## BRIEF
Collect every line of the records below that contains the word "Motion".

## EXTRACTED RECORDS
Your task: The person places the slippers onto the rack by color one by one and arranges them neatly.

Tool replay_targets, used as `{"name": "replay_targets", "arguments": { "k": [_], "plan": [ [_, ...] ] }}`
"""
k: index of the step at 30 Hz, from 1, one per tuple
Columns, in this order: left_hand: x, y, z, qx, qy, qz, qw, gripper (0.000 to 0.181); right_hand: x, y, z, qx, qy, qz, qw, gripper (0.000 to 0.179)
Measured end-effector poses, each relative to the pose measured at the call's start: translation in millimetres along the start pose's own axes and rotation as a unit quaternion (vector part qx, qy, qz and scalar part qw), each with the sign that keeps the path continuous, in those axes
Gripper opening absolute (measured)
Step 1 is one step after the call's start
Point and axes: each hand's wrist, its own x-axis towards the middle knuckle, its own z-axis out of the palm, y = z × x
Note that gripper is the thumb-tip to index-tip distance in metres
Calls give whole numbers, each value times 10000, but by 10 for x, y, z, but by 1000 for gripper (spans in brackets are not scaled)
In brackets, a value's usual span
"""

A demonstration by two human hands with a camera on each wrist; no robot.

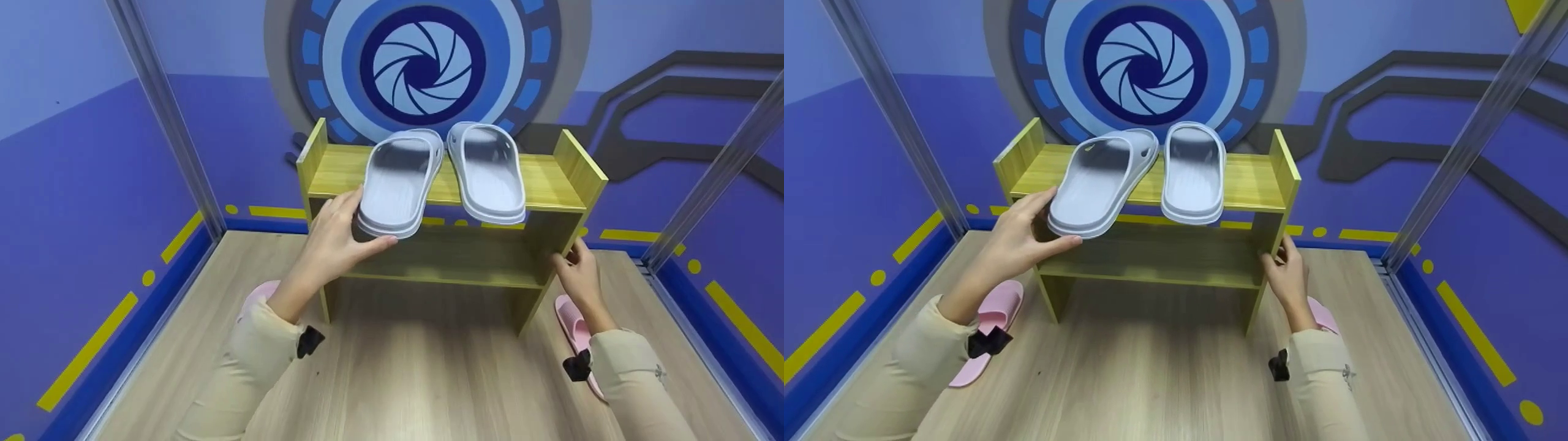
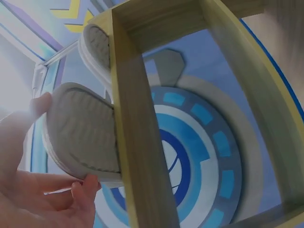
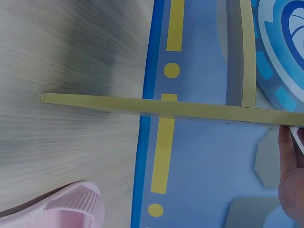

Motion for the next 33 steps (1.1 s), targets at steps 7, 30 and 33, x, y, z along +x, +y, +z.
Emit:
{"name": "replay_targets", "arguments": {
  "k": [7,30,33],
  "plan": [
    [97,-1,137,169,-115,-116,9997,99,-2,-1,-3,-16,4,14,10000,33],
    [279,56,446,167,622,-314,9974,99,-6,-11,2,20,-2,-9,10000,32],
    [282,68,456,202,608,-326,9974,99,-9,-5,2,-29,7,2,10000,32]
  ]
}}
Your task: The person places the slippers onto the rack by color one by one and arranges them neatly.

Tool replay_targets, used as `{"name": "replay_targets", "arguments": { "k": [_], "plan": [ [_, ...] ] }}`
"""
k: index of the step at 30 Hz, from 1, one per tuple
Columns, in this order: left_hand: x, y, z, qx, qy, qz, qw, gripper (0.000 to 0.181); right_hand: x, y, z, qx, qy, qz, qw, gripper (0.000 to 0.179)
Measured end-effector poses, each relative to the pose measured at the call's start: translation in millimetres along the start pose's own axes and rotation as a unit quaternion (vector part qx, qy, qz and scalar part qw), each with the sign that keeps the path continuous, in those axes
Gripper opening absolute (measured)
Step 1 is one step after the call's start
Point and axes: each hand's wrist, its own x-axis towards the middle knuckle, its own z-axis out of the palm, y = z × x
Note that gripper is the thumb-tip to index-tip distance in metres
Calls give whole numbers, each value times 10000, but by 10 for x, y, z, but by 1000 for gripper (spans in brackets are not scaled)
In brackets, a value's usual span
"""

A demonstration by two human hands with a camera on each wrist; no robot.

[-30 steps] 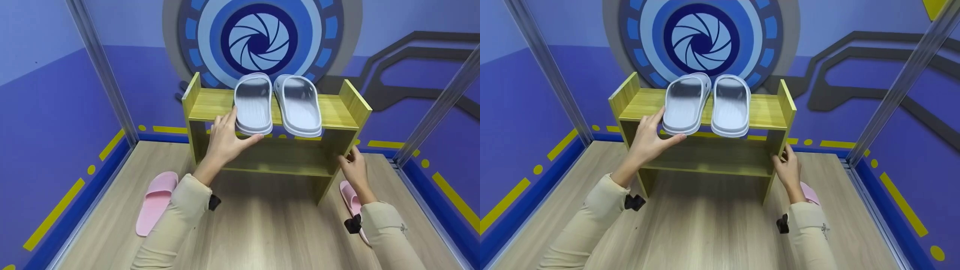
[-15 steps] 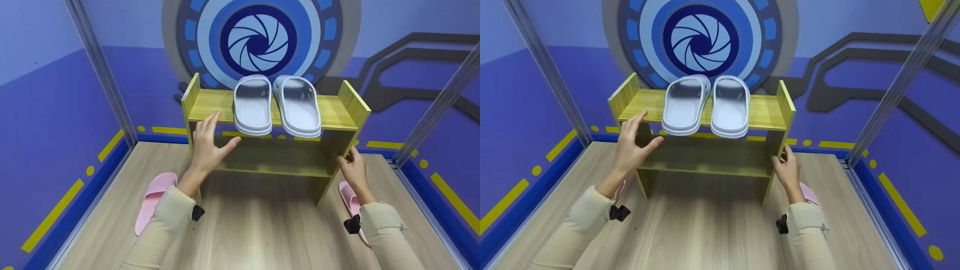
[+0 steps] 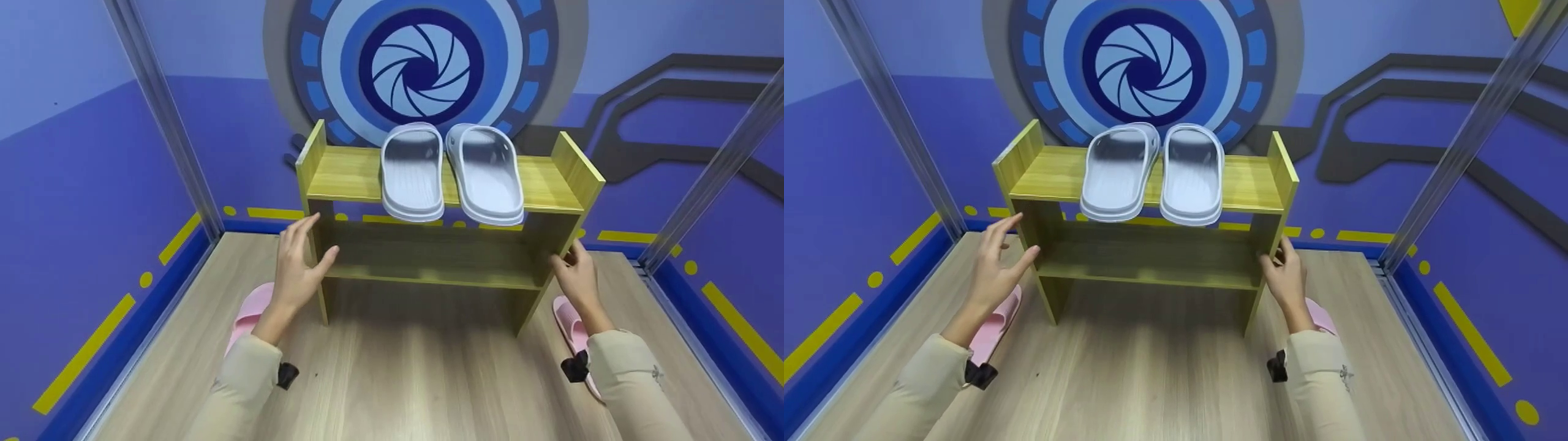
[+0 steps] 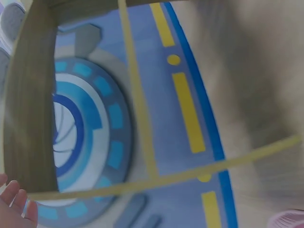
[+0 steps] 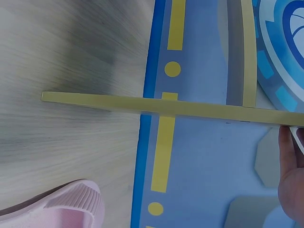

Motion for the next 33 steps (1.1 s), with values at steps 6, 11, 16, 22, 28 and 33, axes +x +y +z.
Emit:
{"name": "replay_targets", "arguments": {
  "k": [6,11,16,22,28,33],
  "plan": [
    [-124,-160,-94,91,-40,-319,9994,57,7,17,-10,36,-10,-7,10000,32],
    [-243,-318,-133,445,-188,-641,9968,61,68,221,-14,-56,5,49,10000,31],
    [-444,-543,-170,876,-763,-1266,9851,72,94,326,-3,-336,86,81,9994,29],
    [-697,-814,-219,1200,-1245,-1784,9686,81,82,339,-5,-326,-5,70,9994,32],
    [-878,-985,-279,1578,-1676,-2466,9414,85,35,299,-13,-160,-245,76,9995,36],
    [-1012,-1088,-325,1810,-2090,-3032,9119,92,-31,89,-16,-132,-276,88,9995,38]
  ]
}}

## ANSWER BOX
Motion for the next 33 steps (1.1 s), targets at steps 7, 30 and 33, x, y, z along +x, +y, +z.
Motion for the next 33 steps (1.1 s), with values at steps 6, 11, 16, 22, 28 and 33, axes +x +y +z.

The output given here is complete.